** Opening Available data block **
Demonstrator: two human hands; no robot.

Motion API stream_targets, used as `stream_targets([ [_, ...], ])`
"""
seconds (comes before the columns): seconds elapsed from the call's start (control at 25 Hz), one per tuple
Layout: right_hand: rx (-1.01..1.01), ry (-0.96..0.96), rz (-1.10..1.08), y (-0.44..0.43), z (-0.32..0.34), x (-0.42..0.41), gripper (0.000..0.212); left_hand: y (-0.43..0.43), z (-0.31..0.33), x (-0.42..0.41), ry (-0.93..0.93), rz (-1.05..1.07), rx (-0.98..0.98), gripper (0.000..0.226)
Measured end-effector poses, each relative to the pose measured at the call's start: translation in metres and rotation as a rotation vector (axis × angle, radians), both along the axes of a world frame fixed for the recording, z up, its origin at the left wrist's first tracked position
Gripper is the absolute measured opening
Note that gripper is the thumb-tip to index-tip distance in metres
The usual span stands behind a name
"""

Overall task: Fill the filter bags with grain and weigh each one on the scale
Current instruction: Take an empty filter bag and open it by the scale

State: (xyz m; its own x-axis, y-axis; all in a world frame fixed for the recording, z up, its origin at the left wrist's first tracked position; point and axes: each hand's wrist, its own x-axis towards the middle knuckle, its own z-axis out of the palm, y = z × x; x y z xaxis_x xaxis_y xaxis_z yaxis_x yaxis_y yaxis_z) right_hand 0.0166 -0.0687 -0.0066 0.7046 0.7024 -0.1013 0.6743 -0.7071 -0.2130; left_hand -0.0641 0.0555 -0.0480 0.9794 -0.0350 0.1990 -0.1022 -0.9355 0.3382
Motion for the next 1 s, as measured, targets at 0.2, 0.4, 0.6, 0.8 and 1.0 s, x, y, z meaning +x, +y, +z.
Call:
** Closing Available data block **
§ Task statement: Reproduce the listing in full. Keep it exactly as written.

§ Exercise output:
Demonstrator: two human hands; no robot.

Motion API stream_targets, used as `stream_targets([ [_, ...], ])`
"""
seconds (comes before the columns): seconds elapsed from the call's start (control at 25 Hz), one per tuple
Layout: right_hand: rx (-1.01..1.01), ry (-0.96..0.96), rz (-1.10..1.08), y (-0.44..0.43), z (-0.32..0.34), x (-0.42..0.41), gripper (0.000..0.212); left_hand: y (-0.43..0.43), z (-0.31..0.33), x (-0.42..0.41), ry (-0.93..0.93), rz (-1.05..1.07), rx (-0.98..0.98), gripper (0.000..0.226)
Measured end-effector poses, each relative to the pose measured at the call's start: translation in metres and rotation as a rotation vector (axis × angle, radians), both along the axes of a world frame fixed for the recording, z up, its origin at the left wrist's first tracked position
Gripper is the absolute measured opening
Note that gripper is the thumb-tip to index-tip distance in metres
The usual span stands behind a name
"""

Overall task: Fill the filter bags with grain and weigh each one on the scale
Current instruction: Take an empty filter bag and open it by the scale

State: (xyz m; its own x-axis, y-axis; all in a world frame fixed for the recording, z up, its origin at the left wrist's first tracked position; point and axes: each hand's wrist, its own x-axis towards the middle knuckle, its own z-axis out of the palm, y = z × x; x y z xaxis_x xaxis_y xaxis_z yaxis_x yaxis_y yaxis_z) right_hand 0.0166 -0.0687 -0.0066 0.7046 0.7024 -0.1013 0.6743 -0.7071 -0.2130; left_hand -0.0641 0.0555 -0.0480 0.9794 -0.0350 0.1990 -0.1022 -0.9355 0.3382
Motion for the next 1 s, as measured, targets at 0.2, 0.4, 0.6, 0.8 and 1.0 s, x, y, z meaning +x, +y, +z.
Call:

The work on this exercise is now complete.